Some EIA bodies don’t have a single EIA engineer in place. According to Xu, “they don’t want full-time engineers as the salary would be well over 100,000 yuan a year. Just find someone to register as being at your company, and it costs you 40,000 to 50,000 yuan.”
Unqualified sub-contractors
Actually, a more serious issue is the use of unlicensed companies,” said Xu, who has written to the Ministry about the practice.
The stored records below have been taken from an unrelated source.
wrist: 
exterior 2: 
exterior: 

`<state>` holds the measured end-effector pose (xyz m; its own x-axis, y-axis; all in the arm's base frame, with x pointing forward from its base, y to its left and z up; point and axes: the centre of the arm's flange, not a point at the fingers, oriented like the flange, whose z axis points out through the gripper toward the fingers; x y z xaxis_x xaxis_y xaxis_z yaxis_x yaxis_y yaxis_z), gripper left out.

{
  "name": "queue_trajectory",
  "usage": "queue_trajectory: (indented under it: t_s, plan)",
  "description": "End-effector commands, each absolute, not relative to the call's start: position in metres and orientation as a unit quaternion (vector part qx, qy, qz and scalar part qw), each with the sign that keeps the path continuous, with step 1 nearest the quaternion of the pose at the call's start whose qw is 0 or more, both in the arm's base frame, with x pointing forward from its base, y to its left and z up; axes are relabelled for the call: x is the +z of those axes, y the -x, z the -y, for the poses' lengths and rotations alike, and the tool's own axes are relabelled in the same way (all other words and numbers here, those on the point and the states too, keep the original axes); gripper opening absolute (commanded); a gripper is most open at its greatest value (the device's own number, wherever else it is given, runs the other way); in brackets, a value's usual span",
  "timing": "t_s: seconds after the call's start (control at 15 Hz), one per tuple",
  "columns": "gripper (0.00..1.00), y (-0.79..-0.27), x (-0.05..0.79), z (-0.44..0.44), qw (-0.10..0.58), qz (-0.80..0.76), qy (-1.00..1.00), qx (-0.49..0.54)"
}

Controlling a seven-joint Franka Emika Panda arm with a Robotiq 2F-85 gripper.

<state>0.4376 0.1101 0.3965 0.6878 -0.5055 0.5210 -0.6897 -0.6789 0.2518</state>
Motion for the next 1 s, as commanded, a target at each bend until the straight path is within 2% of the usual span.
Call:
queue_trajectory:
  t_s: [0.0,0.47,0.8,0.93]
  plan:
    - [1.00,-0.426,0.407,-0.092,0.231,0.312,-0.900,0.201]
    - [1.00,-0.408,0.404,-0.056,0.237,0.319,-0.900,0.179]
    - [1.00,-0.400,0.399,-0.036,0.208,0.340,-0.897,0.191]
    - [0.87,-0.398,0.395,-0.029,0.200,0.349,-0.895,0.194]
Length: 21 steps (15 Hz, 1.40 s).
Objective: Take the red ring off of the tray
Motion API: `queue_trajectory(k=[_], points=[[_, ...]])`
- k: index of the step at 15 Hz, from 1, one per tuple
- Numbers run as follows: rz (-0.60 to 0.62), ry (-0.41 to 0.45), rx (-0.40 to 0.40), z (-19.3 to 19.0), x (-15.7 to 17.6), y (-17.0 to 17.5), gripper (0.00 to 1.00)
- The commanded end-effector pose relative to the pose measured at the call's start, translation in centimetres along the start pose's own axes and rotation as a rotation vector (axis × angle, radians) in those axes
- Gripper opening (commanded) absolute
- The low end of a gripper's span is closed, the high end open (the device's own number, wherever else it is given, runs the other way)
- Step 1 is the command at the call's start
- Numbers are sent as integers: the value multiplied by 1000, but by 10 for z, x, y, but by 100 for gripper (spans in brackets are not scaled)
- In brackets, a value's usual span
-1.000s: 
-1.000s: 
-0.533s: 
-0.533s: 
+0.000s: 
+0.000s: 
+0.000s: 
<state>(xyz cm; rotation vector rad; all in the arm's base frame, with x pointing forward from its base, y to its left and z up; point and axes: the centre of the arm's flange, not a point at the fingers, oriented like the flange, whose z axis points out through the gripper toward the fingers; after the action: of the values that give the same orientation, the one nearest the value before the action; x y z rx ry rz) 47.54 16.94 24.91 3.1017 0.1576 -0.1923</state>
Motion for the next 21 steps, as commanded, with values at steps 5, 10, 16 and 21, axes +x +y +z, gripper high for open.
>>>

In these cases, an unlicensed company contracts to undertake an EIA, and on completion finds a licensed firm to sign it off and affix the company seal. In Shenzhen, that costs only several hundreds of yuan, down from over 1,000 yuan. In some cases, fees are charged on a monthly or annual basis – a company registers as a licensed EIA firm, but sub-contracts to unlicensed firms and stamps their documents. Annual income can reach 500,000 to 600,000 yuan.
Some licensed EIA organisations can make millions of yuan each year by sub-contracting out work. He Hongzhi explained that many EIA companies in Shenzhen are not licensed – he’s even done it himself.
“The outcome is that the licensed company doesn’t have to take responsibility, so they just say whatever is necessary to get the EIA to pass. That means the report is full of problems, but nationwide it’s very rare for responsibility for that to be chased up, mostly it just gets ignored.”
Xu, now a Shenzhen expert on EIAs says it is hard to establish a direct link between unlicensed firms and environmental damage and worries more about implementation: “Many EIA reports have detailed environmental protection measures, but the builder doesn’t implement them, or does so badly and below standard. Or standards are met, but then the project is badly managed or equipment is left idle. And the environmental authorities don’t do anything about it. So it makes no difference how good your EIA is. The actual damage caused by these fake registrations is very small – the actual problem is the behaviour of the companies and the authorities.”
“EIAs are only carried out carefully for big projects now,” Xu added. “But as long as nobody dies, then potential long-term environmental harm is ignored.”